The minute you declared your English major, you probably heard some variation of the question, “But what are you going to do with that?” While you may have been stumped at the time, there’s good news for you: You can do a whole lot with that diploma. Here are a few jobs to consider and a bit of advice on finding others.
English majors tend to do well in the marketing world. Whether they’re writing copy for advertisements, putting together press releases or emailing reporters to place stories, their writing and communications skills are generally appreciated. According to the Bureau of Labor Statistics, a public relations specialist makes an average salary of $68,440 per year, while a marketing specialist makes around $71,000. After climbing the ranks, a marketing manager — who oversees an entire team or even department — averages $147,240 annually.
Editing and Writing Roles
You can put your love of language to good use in a variety of writing and editing roles. More and more companies are realizing they need extra help with blogs, emails, speeches and other announcements, and they’re hiring to fill those gaps. As a technical writer, you’ll be responsible for creating user guides, reports and other documents, averaging a salary of around $75,000. Editors, meanwhile, make an average of about $69,500. In that role, you can cover everything from magazine and newspaper editing to reviewing materials for a more traditional corporation.
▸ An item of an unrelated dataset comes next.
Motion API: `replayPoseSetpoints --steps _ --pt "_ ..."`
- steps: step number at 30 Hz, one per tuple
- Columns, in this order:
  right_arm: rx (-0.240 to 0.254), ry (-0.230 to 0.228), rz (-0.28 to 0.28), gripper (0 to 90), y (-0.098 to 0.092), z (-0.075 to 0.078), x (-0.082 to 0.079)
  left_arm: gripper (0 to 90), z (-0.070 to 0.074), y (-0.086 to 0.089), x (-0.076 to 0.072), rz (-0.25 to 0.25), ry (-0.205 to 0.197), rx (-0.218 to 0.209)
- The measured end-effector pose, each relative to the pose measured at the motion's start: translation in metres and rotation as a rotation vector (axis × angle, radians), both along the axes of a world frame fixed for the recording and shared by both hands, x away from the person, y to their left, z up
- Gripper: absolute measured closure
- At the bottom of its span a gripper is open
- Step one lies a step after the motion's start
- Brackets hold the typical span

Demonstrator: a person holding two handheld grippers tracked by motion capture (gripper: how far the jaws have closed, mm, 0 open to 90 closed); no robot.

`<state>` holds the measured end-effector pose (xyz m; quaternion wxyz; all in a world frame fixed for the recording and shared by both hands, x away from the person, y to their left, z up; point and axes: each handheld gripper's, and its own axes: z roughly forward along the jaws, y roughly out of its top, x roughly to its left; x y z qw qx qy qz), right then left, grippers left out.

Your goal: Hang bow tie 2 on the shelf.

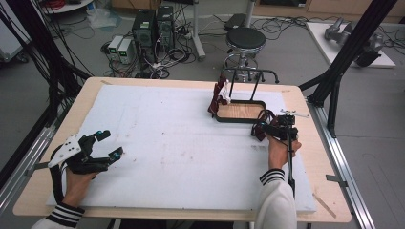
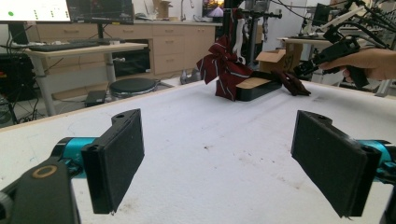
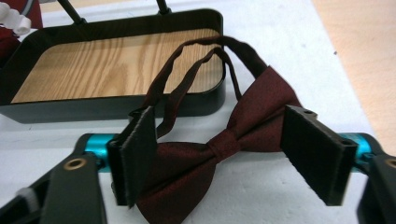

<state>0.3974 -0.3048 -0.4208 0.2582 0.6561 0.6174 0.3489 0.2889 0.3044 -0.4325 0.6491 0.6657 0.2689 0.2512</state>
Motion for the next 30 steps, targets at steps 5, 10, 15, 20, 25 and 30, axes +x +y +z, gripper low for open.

Finally, there’s always freelance writing, editing, proofreading and translating. As a freelancer, you’ll be able to work for a variety of clients at the same time, completing smaller projects and setting your own rates. While pay varies depending on your experience and the rates you set, you could work your way up to a six-figure income.
You may be enamored with books and writing, but don’t despair if you can’t find a job that directly ties to both. As a paralegal, your reading comprehension, research and communication skills will come in handy as you help lawyers build their cases. This job typically pays an average annual salary of $54,500.
In a human resources position, which pays around $67,000 per year, you’ll use your language abilities to write policies, craft job descriptions and evaluate resumes for hiring purposes. Finally, you can consider joining a consulting firm. Deloitte, EY and other consulting groups have formerly been the domain of business majors and future financiers. Now, these types of companies are increasingly interested in hiring English majors for their unique analytical abilities and they’re paying them well — around $80,000 per year.
Selling Your Degree
If you believe what some people say about English degrees — that they make it difficult to find a paying job after graduation that doesn’t involve brewing coffee — then you might already be setting yourself up for disappointment. Instead, think of all the skills your English major has given you. When you see an exciting job opportunity, take the time to match the posting’s list of desired skills to your experience, and don’t be afraid to think creatively. When you can sell your experience well, you may find that your English major has perfectly prepared you for a career, after all.
Following your passion comes with risks, particularly when you’re not passionate about business, science or other fields with historically straight career paths. Trust your abilities and remember that you aren’t defined by your major. The entirety of your college experience, from your extra-curricular activities to the electives you chose, speaks volumes about what matters most to you and why an employer should give you the job.